At first blush, 1980’s Emotional Rescue felt like a quickie sequel to Some Girls: the tight sound, the disco tilt, the strutting mood. But on closer listen, the album has more in common with 1976’s Black and Blue: The sound may have been streamlined, but the feel was rangy and loose. Even in the bubble of megastardom you could hear the band absorbing the outside: “Emotional Rescue” and “Dance, Pt. 1” reflected the magpie fusions of disco and post-punk (and Latin music and soul and whatever else) unfolding in New York during the early 1980s, while “Where the Boys Go”—the glammy lyric, Jagger’s faux-cockney inflection—was hard-rock cosplay for men no longer fighting middle age. “Indian Girl” presaged the pan-global roots rock the band explored in the 1990s, while their grip on reggae had progressed to a point where they could use it as base stock instead of the soup itself (“Send It to Me”).
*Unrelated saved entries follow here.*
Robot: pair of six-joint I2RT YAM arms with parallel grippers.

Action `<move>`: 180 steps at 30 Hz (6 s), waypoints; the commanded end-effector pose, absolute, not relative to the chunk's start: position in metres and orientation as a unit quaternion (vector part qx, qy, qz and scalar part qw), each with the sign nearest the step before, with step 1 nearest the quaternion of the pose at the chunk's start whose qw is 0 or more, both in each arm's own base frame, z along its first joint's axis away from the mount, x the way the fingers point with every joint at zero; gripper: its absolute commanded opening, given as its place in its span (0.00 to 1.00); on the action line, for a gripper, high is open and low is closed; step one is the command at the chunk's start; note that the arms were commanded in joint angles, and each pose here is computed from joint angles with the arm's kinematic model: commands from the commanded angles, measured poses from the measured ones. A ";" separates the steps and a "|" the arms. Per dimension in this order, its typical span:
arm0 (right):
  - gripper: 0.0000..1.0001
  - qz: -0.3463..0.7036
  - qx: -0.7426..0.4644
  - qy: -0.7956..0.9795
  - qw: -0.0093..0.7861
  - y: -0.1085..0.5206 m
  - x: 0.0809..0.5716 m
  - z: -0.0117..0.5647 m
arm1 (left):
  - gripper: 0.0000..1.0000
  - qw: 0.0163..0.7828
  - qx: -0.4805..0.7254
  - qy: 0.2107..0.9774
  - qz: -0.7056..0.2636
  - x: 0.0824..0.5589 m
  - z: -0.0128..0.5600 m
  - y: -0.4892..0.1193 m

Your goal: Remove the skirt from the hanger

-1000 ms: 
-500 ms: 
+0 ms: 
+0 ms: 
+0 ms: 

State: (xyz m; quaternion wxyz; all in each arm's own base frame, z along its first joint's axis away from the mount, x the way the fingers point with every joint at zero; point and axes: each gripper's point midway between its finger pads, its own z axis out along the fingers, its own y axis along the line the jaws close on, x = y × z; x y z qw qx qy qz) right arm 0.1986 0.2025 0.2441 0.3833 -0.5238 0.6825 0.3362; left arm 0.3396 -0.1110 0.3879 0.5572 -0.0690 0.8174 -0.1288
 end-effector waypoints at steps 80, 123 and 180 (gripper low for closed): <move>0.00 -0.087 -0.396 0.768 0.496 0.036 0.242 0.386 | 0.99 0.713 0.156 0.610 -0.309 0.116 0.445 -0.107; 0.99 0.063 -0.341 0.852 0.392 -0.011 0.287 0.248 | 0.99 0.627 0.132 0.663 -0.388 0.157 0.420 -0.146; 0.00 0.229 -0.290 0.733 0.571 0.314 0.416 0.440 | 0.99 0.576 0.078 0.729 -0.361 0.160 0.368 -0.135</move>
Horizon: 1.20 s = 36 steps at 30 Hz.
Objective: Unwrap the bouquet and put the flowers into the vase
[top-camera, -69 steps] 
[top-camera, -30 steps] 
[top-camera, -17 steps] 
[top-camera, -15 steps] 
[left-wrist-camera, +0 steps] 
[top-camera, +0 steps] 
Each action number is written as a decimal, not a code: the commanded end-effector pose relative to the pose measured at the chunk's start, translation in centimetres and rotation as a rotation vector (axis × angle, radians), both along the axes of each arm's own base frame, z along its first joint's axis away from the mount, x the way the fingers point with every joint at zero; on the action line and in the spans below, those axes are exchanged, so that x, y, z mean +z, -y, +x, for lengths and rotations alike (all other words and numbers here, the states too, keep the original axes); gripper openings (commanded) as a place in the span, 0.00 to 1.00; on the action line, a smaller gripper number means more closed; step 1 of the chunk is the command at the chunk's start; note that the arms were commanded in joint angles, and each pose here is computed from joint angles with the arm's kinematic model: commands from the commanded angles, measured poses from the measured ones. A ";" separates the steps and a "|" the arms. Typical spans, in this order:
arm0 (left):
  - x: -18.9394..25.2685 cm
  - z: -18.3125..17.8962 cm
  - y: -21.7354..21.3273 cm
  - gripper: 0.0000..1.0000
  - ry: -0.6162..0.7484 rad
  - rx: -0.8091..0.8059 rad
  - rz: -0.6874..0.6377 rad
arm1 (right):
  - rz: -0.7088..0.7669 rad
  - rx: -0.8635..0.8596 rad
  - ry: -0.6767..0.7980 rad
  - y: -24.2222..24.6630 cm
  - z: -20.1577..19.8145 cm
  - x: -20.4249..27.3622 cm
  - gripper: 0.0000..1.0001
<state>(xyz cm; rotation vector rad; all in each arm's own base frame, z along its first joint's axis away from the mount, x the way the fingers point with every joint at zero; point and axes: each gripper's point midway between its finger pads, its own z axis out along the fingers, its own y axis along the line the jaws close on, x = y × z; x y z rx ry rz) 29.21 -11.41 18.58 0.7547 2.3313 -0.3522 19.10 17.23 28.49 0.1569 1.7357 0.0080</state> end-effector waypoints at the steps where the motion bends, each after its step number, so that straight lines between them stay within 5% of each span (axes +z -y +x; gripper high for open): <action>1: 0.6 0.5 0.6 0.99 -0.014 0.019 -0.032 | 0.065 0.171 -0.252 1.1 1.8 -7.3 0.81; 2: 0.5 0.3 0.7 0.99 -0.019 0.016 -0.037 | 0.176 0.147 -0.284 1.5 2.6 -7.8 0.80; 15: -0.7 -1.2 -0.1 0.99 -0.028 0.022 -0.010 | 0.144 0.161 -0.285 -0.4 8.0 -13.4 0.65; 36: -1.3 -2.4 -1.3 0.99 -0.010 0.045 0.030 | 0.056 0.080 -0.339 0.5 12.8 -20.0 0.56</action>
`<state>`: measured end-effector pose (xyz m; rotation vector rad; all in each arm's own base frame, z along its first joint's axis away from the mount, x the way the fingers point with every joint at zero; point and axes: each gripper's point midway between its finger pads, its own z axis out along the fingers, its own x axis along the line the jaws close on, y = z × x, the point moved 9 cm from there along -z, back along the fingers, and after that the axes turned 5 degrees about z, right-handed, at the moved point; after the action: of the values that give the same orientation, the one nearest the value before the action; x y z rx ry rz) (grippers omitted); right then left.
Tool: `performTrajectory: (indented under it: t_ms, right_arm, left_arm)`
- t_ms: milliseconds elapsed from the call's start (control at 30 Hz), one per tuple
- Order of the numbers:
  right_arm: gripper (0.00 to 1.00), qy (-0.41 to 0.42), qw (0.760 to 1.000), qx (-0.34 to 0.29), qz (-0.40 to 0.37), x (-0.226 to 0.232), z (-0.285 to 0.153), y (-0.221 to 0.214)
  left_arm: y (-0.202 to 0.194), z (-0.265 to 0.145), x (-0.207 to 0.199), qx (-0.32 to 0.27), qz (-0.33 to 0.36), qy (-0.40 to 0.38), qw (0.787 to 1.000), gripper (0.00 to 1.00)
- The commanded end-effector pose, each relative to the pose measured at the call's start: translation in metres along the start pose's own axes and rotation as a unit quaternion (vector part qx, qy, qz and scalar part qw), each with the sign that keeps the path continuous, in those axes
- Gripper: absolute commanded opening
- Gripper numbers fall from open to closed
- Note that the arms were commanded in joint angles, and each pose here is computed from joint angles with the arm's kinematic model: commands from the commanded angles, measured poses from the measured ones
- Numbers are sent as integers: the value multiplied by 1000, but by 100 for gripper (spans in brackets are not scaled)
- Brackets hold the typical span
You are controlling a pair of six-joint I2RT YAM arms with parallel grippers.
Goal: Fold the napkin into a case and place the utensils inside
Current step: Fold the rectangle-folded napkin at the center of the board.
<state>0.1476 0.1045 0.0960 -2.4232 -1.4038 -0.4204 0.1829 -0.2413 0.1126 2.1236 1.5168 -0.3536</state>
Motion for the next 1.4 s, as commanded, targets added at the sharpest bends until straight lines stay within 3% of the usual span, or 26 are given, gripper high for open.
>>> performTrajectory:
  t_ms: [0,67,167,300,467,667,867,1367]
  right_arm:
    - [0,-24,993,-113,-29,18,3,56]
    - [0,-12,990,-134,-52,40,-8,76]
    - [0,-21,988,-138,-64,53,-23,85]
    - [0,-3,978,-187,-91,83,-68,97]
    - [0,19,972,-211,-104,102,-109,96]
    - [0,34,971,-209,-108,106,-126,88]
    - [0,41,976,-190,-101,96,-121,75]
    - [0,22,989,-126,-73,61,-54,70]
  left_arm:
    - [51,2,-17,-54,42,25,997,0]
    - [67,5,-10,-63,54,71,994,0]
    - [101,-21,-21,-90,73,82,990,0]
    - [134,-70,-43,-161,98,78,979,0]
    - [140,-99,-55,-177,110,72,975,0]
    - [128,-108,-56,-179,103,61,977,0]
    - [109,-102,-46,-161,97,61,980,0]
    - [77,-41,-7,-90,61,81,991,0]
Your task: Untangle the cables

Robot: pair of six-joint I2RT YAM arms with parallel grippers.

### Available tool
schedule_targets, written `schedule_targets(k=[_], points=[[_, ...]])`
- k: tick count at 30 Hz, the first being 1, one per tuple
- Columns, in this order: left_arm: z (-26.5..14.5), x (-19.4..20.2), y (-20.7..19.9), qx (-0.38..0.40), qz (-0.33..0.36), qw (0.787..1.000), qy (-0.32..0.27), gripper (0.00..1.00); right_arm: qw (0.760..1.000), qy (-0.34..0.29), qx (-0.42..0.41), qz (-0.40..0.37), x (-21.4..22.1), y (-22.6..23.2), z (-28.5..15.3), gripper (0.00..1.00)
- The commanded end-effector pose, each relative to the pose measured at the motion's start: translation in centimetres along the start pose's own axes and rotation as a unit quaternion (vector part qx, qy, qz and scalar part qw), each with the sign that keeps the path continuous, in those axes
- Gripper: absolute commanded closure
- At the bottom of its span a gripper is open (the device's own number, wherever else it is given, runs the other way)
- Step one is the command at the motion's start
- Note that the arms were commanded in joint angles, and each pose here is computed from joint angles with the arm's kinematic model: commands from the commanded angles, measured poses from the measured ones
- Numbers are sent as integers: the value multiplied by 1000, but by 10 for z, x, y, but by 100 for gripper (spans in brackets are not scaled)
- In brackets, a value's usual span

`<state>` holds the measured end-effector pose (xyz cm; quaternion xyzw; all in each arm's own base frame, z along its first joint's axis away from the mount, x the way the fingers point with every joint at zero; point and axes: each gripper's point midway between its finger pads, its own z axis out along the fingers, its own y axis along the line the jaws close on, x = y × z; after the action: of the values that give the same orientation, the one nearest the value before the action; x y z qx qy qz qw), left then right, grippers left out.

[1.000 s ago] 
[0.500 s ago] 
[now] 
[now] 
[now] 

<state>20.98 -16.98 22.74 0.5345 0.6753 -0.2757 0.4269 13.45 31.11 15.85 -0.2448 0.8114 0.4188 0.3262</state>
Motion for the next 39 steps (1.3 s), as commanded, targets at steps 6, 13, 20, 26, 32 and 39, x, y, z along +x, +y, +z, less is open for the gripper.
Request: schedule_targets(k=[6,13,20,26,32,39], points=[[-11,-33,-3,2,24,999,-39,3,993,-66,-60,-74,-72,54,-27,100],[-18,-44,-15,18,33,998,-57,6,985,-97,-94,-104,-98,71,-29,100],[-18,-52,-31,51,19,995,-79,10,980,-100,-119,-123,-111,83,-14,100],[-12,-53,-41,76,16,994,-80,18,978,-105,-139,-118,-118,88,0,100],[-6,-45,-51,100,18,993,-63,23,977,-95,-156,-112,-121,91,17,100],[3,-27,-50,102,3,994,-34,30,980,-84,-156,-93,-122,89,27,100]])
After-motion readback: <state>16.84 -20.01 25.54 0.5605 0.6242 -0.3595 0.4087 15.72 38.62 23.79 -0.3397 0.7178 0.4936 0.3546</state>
They’d gone back to seduction through objectification (“She’s So Cold” compares a woman to a car, “Emotional Rescue” to a show dog) and were as arrogant in their allusions to homosexuality (“Let Me Go,” the pub chant of “Where the Boys Go”) as they’d ever been about being straight. (Not to mention the unnerving conflations of sex and money, especially coming from guys who probably would never have to worry about either ever again.) But like on 1978’s Some Girls, the agitation and predatory vibes that fueled their girl-chasing in the ’60s had mellowed into ironic posture, something almost bittersweet. At a mean age of 38, the band weren’t boys anymore. But they had the heart to remember how the boys felt and the—let’s call it “stones”—to lay it down.